A specific challenge is related to the fact that when lecture recordings are provided to the students, some of them might choose not to attend the lectures (Bonnington et al. 9). According to Bonnington et al., about 80% of information are provided by body movements and gestures of the teacher, and the students who choose not to attend, might significantly reduce the quality of their learning (Bonnington et al. 10). There also exist issues associated with lecture recording for instructions who actively use gestures and movements in their teaching style, as technology reduces the expressiveness of this style.

Thus, analysis and research of use of tablet PCs for teaching mathematics shows that use of multiple tablet PCs in class is viewed as highly effective and beneficial by both students and teachers.

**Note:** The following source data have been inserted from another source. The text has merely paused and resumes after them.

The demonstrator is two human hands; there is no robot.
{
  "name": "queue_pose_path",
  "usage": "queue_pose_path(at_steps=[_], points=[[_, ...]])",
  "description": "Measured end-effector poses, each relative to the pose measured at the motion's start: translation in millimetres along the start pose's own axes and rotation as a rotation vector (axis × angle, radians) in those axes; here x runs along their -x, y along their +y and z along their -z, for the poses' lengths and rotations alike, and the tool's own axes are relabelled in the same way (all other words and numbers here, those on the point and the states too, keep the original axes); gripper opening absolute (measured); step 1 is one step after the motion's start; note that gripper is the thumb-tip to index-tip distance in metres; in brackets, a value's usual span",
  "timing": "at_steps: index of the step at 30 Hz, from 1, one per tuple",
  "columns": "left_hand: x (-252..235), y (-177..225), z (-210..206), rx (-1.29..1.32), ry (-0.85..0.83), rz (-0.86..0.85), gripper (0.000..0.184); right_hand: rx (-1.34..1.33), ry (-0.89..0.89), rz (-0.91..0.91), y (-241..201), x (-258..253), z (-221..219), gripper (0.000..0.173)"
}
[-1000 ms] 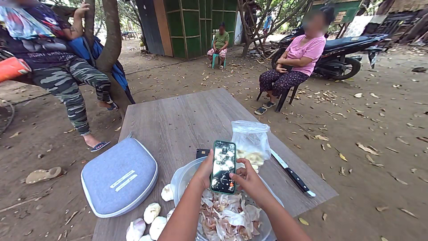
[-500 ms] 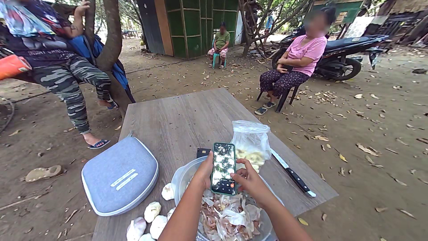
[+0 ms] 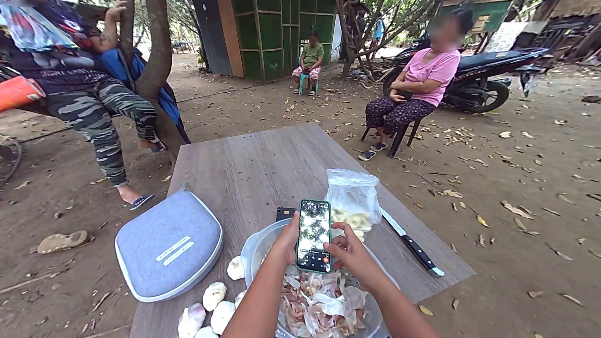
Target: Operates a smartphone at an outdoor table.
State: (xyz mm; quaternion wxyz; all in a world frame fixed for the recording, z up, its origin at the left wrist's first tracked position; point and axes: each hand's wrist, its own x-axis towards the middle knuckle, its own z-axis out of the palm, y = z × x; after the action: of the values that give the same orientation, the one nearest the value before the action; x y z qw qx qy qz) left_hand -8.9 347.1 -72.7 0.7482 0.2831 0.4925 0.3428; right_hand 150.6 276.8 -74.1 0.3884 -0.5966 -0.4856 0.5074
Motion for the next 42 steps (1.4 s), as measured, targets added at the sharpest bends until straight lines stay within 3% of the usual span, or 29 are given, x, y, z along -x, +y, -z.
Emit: queue_pose_path(at_steps=[42], points=[[-1.5,-2.2,2.2,-0.036,0.003,-0.001,0.068,0.056,0.03,0.022,3.8,-1.4,-2.0,0.06]])
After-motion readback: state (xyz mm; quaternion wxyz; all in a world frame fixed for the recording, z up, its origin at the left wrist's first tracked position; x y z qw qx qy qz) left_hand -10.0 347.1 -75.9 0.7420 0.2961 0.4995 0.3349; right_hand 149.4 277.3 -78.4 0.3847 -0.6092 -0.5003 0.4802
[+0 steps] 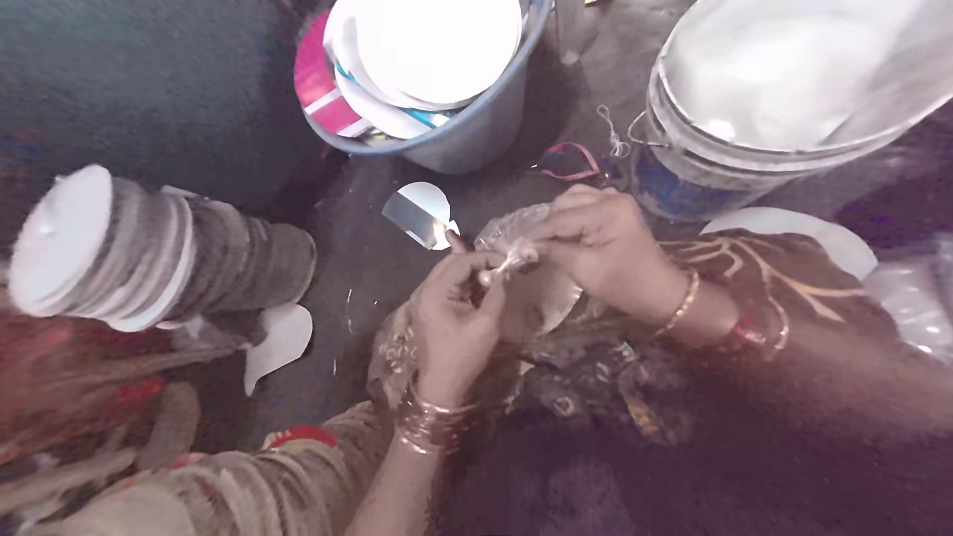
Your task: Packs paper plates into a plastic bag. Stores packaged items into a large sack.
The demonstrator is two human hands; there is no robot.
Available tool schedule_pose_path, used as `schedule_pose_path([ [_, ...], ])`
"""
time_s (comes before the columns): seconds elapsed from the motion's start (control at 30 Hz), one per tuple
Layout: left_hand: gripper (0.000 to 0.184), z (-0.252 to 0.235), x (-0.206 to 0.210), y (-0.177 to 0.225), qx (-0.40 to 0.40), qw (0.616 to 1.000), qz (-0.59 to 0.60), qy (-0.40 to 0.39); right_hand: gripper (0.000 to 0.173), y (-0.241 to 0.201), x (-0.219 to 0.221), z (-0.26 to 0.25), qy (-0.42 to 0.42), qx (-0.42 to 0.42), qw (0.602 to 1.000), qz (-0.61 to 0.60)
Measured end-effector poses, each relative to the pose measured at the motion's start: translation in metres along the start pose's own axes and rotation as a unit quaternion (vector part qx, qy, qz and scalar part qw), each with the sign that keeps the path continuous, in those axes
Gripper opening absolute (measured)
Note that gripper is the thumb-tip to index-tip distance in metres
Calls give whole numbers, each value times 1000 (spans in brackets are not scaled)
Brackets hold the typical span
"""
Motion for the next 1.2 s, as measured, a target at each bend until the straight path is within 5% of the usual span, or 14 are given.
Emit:
schedule_pose_path([
  [0.07, 16, 3, 0, 11, 83, 977, -193, 32, 12, 0, 1, 0, -6, -5, 1000, 4],
  [0.17, 19, 0, -4, 29, 152, 942, -298, 11, 11, -1, -3, -1, -16, -3, 1000, -8],
  [0.4, 31, -2, -37, 51, 217, 954, -194, -68, 13, -11, -23, -9, -27, 185, 971, -151],
  [0.57, 29, 8, -50, 52, 209, 961, -183, 0, 15, -10, -28, -11, 0, 195, 962, -189],
  [0.67, 26, 11, -48, 53, 230, 927, -283, 85, 11, -6, -28, -14, -7, 128, 978, -163],
  [0.73, 22, 4, -48, 59, 240, 892, -365, 121, 10, -8, -28, -15, -47, -2, 993, -104],
  [0.8, 23, -13, -54, 63, 238, 871, -424, 71, 16, -16, -26, -15, -86, -116, 989, -23],
  [0.9, 28, -38, -62, 65, 195, 851, -475, -110, 21, -29, -14, -8, -98, -238, 962, 87],
  [1.0, 26, -50, -56, 57, 99, 871, -390, -283, 22, -43, -4, 5, -156, -291, 937, 118],
  [1.07, 24, -58, -48, 40, 4, 907, -177, -383, 21, -55, -1, 12, -194, -324, 919, 110],
  [1.13, 22, -52, -38, 33, -74, 906, 35, -416, 20, -62, 3, 16, -214, -346, 909, 87],
  [1.2, 23, -35, -27, 38, -96, 906, 116, -395, 18, -63, 5, 17, -206, -340, 917, 43],
])
Point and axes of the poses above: each hand's wrist, its own z-axis away from the middle knuckle, its own x-axis out of the palm, y = z × x, the point moved 5 cm from there along -z, towards the middle knuckle, and after that the axes turned 11 degrees about -z, right-handed, at the moved point
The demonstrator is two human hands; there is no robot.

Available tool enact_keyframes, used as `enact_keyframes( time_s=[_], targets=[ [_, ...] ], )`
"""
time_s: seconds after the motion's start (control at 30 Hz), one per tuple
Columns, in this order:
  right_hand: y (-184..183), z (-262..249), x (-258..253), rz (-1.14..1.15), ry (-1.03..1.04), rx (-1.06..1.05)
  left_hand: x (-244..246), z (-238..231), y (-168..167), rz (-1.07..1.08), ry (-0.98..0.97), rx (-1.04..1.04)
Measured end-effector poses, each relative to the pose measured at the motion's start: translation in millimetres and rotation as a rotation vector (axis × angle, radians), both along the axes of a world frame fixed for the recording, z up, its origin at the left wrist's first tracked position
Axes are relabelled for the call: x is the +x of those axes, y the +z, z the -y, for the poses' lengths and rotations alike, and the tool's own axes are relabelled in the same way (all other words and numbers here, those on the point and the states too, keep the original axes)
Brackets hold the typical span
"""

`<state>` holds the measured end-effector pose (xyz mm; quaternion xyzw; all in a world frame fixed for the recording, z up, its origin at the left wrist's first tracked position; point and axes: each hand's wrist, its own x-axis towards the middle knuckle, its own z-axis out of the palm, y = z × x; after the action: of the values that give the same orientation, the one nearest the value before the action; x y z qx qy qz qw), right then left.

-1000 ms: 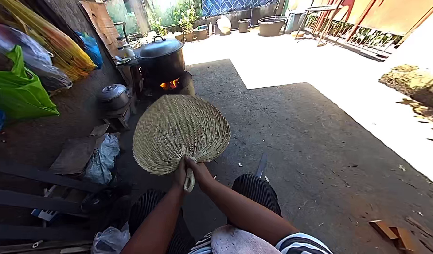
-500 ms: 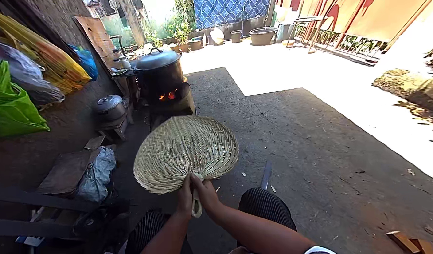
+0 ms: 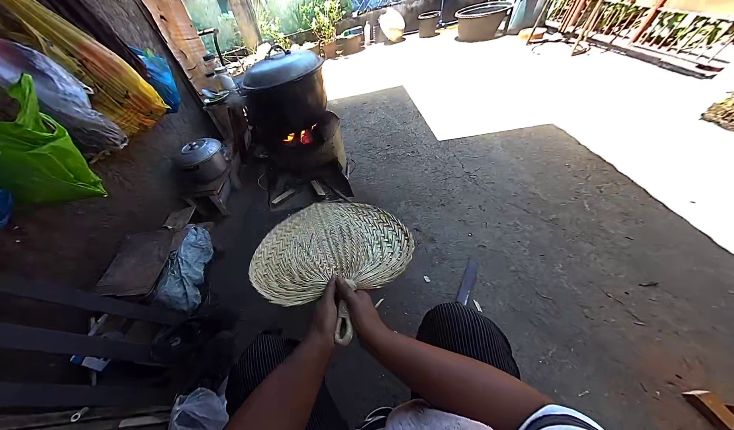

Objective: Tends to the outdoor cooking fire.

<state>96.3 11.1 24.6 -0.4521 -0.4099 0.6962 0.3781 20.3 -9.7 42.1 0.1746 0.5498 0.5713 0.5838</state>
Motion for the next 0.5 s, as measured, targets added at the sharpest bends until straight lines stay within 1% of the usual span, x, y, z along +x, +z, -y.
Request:
enact_keyframes(
  time_s=[0.1,0.13,0.27,0.3,0.4,0.43,0.5],
  targets=[
    [8,2,5,-0.114,-0.016,0.182,5,5,6,-0.034,-0.004,0.145],
    [7,1,7,-0.116,-0.008,0.187,4,4,5,-0.019,-0.016,0.155],
    [-3,-4,5,0.003,-0.001,-0.018,4,-5,-6,0.047,-0.006,0.001],
    [-2,-3,5,-0.002,-0.012,0.002,6,-3,-4,0.029,0.010,0.006],
    [3,-2,7,-0.112,-0.023,0.160,9,0,2,-0.015,0.037,0.112],
    [3,-3,7,-0.121,-0.015,0.163,8,-1,0,-0.012,0.027,0.121],
    [-1,-5,7,-0.078,-0.005,0.063,5,-5,-7,0.010,0.002,0.058]
  ],
)
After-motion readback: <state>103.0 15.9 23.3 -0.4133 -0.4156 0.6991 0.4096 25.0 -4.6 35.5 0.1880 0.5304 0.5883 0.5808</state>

For students, the greatest benefits are interactivity, availability of pre-recorded lectures, notes and explanations and increased collaboration, and for teachers, technology is saving time and providing multiple new methods of teaching. Additional effects of use of tablet PCs for teaching mathematics are increased student independence and knowledge ownership, along with higher interest to mathematics and greater engagement into learning process. Tablet PCs are particularly beneficial for distance learning students, students for whom English is a second language, and for students with disabilities or limited abilities. Research results show that tablet PCs are highly effective not only for teaching math, but also for interdisciplinary learning (Fister and McCarthy 290). The technology of tablet PCs is very promising, and it is highly likely that schools and universities in near future will equip their students with tablet PCs packed with various educational software instead of textbooks.